Dauphin County Bar Association
By_Laws Article XII - XIII
ARTICLE XII - PERSONAL LIABILITY OF DIRECTORS

A Director of this Association shall not be personally liable for monetary damages as such for any action taken, or any failure to take any action, unless: (1) the Director has breached or failed to perform the duties of office in good faith, in a manner the Director reasonably believes to be in the best interests of the Association, and with such care, including reasonable inquiry, skill and diligence, as a person of ordinary prudence would use under similar circumstances; and (2) the breach or failure to perform constitutes self-dealing, willful misconduct or recklessness. T'he provisions of this Article XII shall not apply to the responsibility or liability of a Director pursuant to any criminal statute or for the payment of taxes pursuant to local, state or federal law and shall not apply to any actions filed or any breach of performance of duty or any failure of performance of duty prior to January 27, 1987.


ARTICLE XIII

Section 1. Indemnification. (i) Subject to the limitations hereinafter set forth the Association shall indemnify each director, officer, employee or agent of the Association or of any organization that such person is serving as a director, officer, employee or agent at the request of the Association, and the heirs, executors or administrators of such person to the full extent permitted by law, against all judgments, fines, liabilities, and reasonable expenses of such person (including, but not limited to, court costs, attorneys' fees and any amount paid in any settlement), which judgments, fines and liabilities and expenses were incurred or expended in connection with any claim, suit, action or proceeding, whether civil, criminal, administrative or investigative, and whether or not the indemnified liability arises or arose from any action by or in the right of the association, in which such person was involved because of anything such person may have done or omitted to do as a director, officer, employee or agent of the Association or of any organization that such person may have served as a director, officer, employee or agent at the request of the Association, -- but such indemnification can be made only if a Determination is made as hereinafter provided that such indemnification should be made. Such indemnification shall not impair any other right any such person may have.

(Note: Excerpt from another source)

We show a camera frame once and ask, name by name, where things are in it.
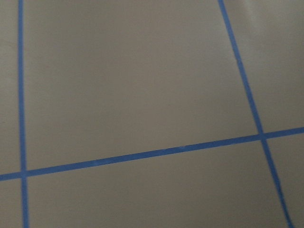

(ii) Said indemnification can be made only if a Determination has been made, with the advice of Counsel for the Association, by members of the Board of Directors not involved in the claim or proceeding, or by a disinterested person or persons named by said members of the Board of Directors not involved in the claim or proceeding, or by the members, or by independent legal counsel in a written opinion: (1) that the director, officer, employee or agent acted or failed to act, and in either case, in good faith, and in a manner such person reasonably believed to be in, or not opposed to, the best interests of the Association, and with respect to any criminal action or proceeding, had no reasonable cause to believe the conduct was unlawful, and (2) that the amount of the proposed indemnification is reasonable, and (3) that the proposed indemnification is just and proper and can be legally made by the Association under then existing law, and (4) that the indemnification shall be made by the Association in an amount stated in the Determination; provided, however, that the indemnification provided for herein shall not be available if the act or failure to act giving rise to the claim for indemnification has been determined by a court to have constituted willful misconduct or recklessness.

Section 2. Advance Payment of Expenses. Expenses incurred by an officer, director, employee or agent in defending a civil or criminal action, suit or proceeding shall be paid by the Association in advance of the final disposition of such action, suit or proceeding upon receipt of an undertaking by or on behalf of such person to repay such amount if it shall ultimately be determined that the person is not entitled to be indemnified by the Association.

Section 3. Insurance or Indemnification Fund. T'he Association shall have the power to buy and maintain insurance and to establish and ftind a self-insurance indemnification reserve fund on behalf of the directors, officers, employees and agents of the Association and a person serving at the request of the Association as a director, officer, employee or agent of another organization, against liability incurred in any such capacity, or arising out of the status as such.

Section 4. Validity. The invalidity of any portion of this Article XIII shall not affect the validity of the remainder hereof.

Section 5. Application. This Article shall not apply to any actions filed or any breach of performance of duty or any failure of performance of duty prior to January 27, 1987.

Section 6. Contract Rights; Amendment or Repeal. All rights to indemnification under this Article XIII shall be deemed a contract between the Association and the persons to be indemnified under this Article Xill pursuant to which the Association and each such person intend to be legally bound. Any repeal, amendment or modification of this Article shall be prospective only and shall not affect any rights or obligations then existing.